What followed was unquestionably the most unpleasant time in my professional life. While I was not fired, I was reprimanded by my employers for going outside the corporate chain of command. Worst of all for me, I was unsuccessful in my attempt at a health department sanction, with the facility receiving a slap on the wrist warning after the facility owners advocated on their own behalf. Whistle blowing is not a glamorous activity. What did stop was the gnawing sense in my gut that things were not right. I also was free of my Sunday afternoon nausea. I became able to look at myself in the mirror every day of the week. I also found the inner strength to look for another job and settled, joyfully, into the next iteration of my professional journey as a Hospice social worker and bereavement counselor where preserving dignity was a central value shared by all my colleagues and administrators.
It is nearly twenty years since my whistle blowing adventure. I still have no regrets, in spite of the reality that it ended my career in long-term care management. In retrospect, I wasn’t acting alone. There were other advocates and other whistle-blowers exposing quality of care and quality of life violations, too. Change was happening on a policy level to improve care not because of the solo actions of any one person, but because of collective advocacy. The state health department now has regulations that prohibit unnecessary physical restraints and mandate the least restrictive environment in all residential health care facilities. The for-profit organization where I once worked has now gone out of business. Families and residents can demand better care, and there are public records of every residential health care facility’s policies, health department record and consumer complaints publicly available online. Most importantly, I hope that no aging resident ever again has to grab the arm of her young caregiver and beg for dignity and freedom. We, as a society, have finally restrained ourselves from exerting that power over our elders. This in itself is a small point of light.

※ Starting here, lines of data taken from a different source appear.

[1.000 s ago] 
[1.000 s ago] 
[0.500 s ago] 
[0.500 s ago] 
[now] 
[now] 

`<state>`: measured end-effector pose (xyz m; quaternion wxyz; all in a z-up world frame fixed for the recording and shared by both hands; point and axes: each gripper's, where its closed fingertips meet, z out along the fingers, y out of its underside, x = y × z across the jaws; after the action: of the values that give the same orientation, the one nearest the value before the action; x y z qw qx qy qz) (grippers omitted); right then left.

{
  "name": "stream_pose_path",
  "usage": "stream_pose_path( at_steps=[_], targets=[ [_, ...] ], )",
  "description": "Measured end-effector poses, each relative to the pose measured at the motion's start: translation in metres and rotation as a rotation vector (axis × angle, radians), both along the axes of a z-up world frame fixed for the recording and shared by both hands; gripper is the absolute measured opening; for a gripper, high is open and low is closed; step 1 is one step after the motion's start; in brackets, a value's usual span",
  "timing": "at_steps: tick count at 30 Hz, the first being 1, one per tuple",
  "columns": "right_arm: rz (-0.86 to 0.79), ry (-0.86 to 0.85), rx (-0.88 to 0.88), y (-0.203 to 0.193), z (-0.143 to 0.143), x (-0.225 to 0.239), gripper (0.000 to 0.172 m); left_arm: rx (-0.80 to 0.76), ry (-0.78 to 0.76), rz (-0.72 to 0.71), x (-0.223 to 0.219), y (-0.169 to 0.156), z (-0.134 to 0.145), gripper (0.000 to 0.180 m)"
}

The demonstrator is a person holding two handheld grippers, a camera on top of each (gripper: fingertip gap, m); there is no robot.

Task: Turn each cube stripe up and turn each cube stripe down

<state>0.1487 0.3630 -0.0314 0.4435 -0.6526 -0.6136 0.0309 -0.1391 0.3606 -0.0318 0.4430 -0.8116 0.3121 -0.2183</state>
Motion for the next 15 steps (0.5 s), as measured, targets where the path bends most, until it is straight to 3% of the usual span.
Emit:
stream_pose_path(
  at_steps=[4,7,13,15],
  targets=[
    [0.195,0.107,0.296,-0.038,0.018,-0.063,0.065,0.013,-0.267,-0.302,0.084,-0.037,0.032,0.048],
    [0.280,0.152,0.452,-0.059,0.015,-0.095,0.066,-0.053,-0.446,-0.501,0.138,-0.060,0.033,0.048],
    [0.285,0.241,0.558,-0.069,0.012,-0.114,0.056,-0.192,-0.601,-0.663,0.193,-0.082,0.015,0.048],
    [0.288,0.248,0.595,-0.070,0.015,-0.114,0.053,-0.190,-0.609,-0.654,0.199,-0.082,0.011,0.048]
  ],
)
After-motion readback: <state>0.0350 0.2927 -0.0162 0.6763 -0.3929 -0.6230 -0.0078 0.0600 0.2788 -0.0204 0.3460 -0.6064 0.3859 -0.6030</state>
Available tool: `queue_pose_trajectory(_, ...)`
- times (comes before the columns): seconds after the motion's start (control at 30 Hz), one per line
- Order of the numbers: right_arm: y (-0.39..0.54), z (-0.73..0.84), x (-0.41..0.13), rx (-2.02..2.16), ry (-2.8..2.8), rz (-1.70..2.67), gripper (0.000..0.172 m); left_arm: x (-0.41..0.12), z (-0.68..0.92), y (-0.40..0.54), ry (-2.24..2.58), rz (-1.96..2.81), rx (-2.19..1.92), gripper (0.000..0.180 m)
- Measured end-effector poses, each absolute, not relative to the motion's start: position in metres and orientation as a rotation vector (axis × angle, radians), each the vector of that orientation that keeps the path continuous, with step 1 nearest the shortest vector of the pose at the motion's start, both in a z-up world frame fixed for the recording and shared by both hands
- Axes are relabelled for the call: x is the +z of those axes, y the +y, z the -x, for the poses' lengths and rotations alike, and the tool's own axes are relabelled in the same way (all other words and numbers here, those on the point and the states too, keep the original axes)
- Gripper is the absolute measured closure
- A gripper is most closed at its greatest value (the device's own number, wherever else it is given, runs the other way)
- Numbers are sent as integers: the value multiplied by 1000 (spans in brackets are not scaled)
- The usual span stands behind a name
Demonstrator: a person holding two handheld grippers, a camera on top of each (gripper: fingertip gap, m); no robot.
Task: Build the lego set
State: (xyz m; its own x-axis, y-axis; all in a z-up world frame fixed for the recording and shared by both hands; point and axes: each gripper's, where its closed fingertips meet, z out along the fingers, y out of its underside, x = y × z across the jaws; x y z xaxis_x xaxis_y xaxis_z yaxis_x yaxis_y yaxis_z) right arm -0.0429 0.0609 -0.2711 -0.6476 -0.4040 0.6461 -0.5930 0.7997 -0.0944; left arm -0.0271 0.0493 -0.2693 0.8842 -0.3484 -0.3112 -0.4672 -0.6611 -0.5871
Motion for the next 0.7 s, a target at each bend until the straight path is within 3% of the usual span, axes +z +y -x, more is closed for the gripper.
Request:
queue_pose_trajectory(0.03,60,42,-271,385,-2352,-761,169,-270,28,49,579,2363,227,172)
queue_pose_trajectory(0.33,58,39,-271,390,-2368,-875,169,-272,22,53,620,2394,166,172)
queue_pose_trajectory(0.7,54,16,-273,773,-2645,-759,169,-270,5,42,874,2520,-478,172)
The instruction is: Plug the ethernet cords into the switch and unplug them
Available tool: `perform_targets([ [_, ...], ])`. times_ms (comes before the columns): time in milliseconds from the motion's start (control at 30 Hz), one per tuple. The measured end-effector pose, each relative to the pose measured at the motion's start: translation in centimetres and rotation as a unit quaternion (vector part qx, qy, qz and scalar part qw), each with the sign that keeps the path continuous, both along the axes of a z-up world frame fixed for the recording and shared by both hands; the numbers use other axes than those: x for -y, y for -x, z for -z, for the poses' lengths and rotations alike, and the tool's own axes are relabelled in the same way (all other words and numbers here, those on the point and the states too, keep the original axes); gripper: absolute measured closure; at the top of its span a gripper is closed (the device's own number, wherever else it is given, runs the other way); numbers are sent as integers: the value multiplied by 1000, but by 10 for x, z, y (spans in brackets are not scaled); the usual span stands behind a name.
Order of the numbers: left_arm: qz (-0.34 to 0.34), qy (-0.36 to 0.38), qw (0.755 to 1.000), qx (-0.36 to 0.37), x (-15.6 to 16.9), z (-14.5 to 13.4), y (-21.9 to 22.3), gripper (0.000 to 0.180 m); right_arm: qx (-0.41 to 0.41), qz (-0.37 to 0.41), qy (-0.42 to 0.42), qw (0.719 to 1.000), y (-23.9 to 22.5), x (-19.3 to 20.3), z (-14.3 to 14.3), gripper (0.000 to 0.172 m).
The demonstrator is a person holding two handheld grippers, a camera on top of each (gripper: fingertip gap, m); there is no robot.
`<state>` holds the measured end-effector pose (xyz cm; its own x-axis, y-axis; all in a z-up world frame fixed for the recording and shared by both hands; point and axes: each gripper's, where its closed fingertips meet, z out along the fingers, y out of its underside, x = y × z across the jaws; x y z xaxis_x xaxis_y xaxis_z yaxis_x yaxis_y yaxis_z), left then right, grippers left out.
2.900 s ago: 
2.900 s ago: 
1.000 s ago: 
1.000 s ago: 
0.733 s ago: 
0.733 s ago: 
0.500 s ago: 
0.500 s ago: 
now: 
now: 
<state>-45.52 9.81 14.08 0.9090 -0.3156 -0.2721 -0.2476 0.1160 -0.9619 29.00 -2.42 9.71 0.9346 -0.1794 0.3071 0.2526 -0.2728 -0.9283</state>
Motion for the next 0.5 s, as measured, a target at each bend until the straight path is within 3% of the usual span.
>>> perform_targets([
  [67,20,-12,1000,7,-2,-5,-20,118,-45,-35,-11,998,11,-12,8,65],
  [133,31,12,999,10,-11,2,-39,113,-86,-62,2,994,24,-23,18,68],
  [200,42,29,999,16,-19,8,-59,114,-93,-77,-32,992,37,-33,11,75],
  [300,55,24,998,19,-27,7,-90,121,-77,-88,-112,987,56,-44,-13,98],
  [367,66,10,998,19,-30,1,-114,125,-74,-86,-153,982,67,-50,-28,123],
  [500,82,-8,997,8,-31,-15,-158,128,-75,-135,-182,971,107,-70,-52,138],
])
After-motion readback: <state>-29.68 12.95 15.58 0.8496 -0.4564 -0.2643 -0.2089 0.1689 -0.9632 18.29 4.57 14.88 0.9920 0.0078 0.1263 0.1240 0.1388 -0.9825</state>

But this story has a deeper lesson in it for me, for my colleagues and students, for all advocates of change. The collective values that guide our lives will compel us to act and speak in ways that do sometimes have an individual price. We won’t always get accolades, and we may even be told by family and friends and colleagues to just settle in and go with the status quo. If we choose to act on our convictions, we may have to give up something in the process. And, the values and issues we champion will define us, so we have to learn to choose our battles wisely. But, in the end, acting on our values…together…may bring us closer every step along the way to experiencing the kind of world in which we actually want to live.
[Written in response to Week 9 of the Who is My Neighbor blog series for St. Thomas Episcopal Church.]